TinyMet first appeared in June 2023 targeting a defense ministry in Southeast Asia, with follow-up campaigns in early 2024 against telecommunications firms in South Asia. No specific CVEs were created for TinyMet itself, though it exploits older Office vulnerabilities (CVE-2017-0199, CVE-2018-0802) identified by Microsoft. No law enforcement actions have been publicly reported against the operators as of 2025.

🔍 Detection Indicators

Known file hashes include SHA256: 42a5f6c8e9b1d30f7e2a4c5b8d9e0f1a2b3c4d5e6f7a8b9c0d1e2f3a4b5c6d7 (for an initial dropper variant). Network IOCs include User-Agent string "Mozilla/5.0 (Windows NT 10.0; Win64; x64) AppleWebKit/537.36 (KHTML, like Gecko) Chrome/120.0.0.0 Safari/537.36" modified with a trailing "; TinyMet" marker, and C2 domains such as "cdn-update[.]top" and "telemetry-secure[.]net". Registry key "HKCUSoftwareMicrosoftWindowsCurrentVersionRunWindowsUpdate" is created during persistence setup.

☠️ Risk & Impact

TinyMet primarily exfiltrates credentials, screen captures, and sensitive documents via HTTPS POST requests to its C2 server, with observed data theft of up to 500MB per compromised host. Financial losses are indirect but significant, as stolen credentials enable lateral movement to critical systems; the telecommunications sector has been the hardest hit, with two Asian ISPs reporting customer data breaches in July 2024.

🛡️ Mitigation

Apply Microsoft security updates for CVE-2017-0199 and CVE-2018-0802, deploy endpoint detection rules (e.g., Sigma rule "Suspicious_svchost_Process_Hollowing") and block C2 domains via network firewalls. Use EDR tools like CrowdStrike Falcon to monitor for API hashing and scheduled task creation, per Unit 42's advisory (Palo Alto Networks, 2023).

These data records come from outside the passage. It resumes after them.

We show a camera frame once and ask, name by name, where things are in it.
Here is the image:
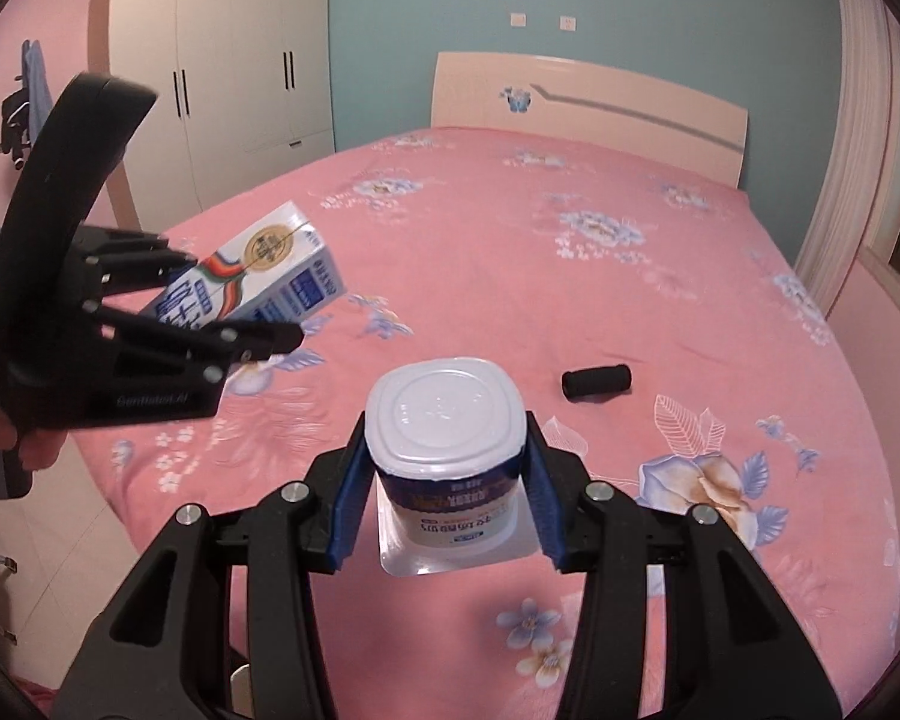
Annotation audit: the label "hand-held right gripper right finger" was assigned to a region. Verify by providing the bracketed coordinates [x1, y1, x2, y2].
[522, 411, 842, 720]

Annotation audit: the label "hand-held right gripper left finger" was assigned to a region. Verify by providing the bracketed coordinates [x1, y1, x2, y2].
[55, 411, 377, 720]

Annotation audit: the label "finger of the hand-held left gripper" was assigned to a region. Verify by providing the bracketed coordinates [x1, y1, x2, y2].
[81, 227, 197, 302]
[96, 306, 306, 385]

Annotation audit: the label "white yogurt cup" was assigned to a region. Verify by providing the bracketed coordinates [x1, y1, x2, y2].
[365, 358, 530, 578]

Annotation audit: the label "white blue milk carton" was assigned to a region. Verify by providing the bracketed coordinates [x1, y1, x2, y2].
[136, 200, 346, 332]

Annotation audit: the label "black cylinder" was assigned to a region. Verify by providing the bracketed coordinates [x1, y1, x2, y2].
[562, 364, 632, 401]

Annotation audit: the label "hanging dark clothes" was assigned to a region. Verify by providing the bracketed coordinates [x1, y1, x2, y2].
[0, 77, 40, 170]

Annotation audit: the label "blue hanging garment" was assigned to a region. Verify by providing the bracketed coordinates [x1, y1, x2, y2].
[20, 37, 56, 140]

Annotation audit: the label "white wardrobe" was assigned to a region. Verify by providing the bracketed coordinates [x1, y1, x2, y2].
[90, 0, 337, 235]

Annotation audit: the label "bed with pink floral cover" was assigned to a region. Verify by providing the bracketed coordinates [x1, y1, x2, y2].
[67, 126, 900, 720]

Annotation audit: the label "cream bed headboard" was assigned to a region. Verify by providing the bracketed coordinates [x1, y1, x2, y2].
[430, 52, 749, 189]

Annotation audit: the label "pink curtain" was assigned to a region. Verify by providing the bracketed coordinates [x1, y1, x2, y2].
[793, 0, 900, 314]

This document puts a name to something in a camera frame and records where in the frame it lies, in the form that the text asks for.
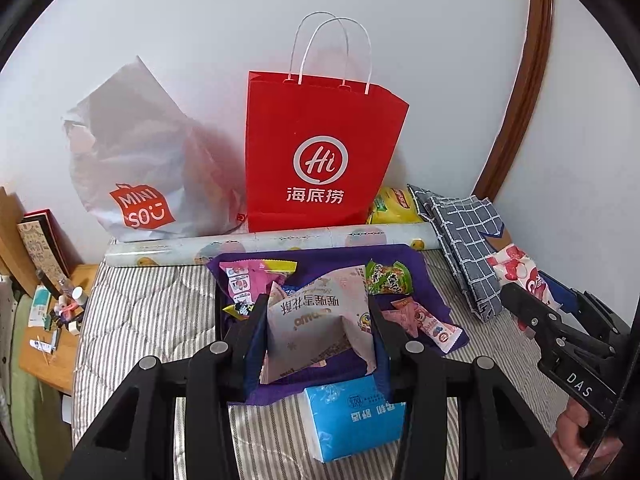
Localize pink snack packet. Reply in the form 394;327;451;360
390;297;461;356

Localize green blanket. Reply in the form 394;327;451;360
0;292;76;480

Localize blue tissue box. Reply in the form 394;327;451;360
303;375;406;463

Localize wooden nightstand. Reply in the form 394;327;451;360
19;264;101;395

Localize teal small box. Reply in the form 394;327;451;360
28;285;53;328

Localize patterned paper roll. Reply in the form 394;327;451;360
104;222;441;267

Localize yellow snack packet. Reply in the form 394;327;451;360
222;300;258;321

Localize white snack packet red hearts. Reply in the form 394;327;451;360
487;242;561;311

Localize yellow drink pack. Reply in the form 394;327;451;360
366;186;426;226

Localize wooden headboard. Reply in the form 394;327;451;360
0;185;26;281

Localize wooden door frame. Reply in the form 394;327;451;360
472;0;555;206

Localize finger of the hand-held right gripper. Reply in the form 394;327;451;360
500;282;618;361
537;270;632;337

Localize red paper bag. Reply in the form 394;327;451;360
245;10;410;233

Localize white plastic bag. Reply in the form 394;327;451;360
61;55;248;243

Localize checkered cloth with star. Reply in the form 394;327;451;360
407;183;513;323

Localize striped mattress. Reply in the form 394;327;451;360
72;250;573;480

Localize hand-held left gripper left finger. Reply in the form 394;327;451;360
60;292;271;480

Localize magenta snack packet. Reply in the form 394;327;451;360
220;257;298;303

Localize person's right hand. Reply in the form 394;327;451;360
551;392;626;468

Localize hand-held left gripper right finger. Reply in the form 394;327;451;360
367;296;573;480

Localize patterned book box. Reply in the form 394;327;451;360
16;208;71;286

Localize black cable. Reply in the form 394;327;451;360
582;360;633;471

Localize green snack packet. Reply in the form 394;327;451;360
365;259;413;296

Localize white grey snack packet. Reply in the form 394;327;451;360
260;265;376;385

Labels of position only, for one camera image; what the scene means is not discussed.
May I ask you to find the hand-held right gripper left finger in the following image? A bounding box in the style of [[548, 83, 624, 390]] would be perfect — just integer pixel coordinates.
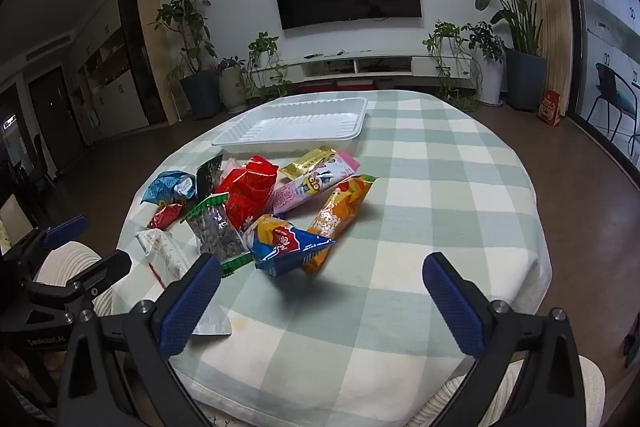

ⓘ Data Notice: The information presented above has been compiled from publicly available internet sources. Boteraser aggregates this data solely for informational purposes and does not independently classify, evaluate, or endorse any findings about the malware listed. The accuracy and completeness of this information is the sole responsibility of the original publishers. Boteraser and its operators accept no liability for any decisions made based on this data.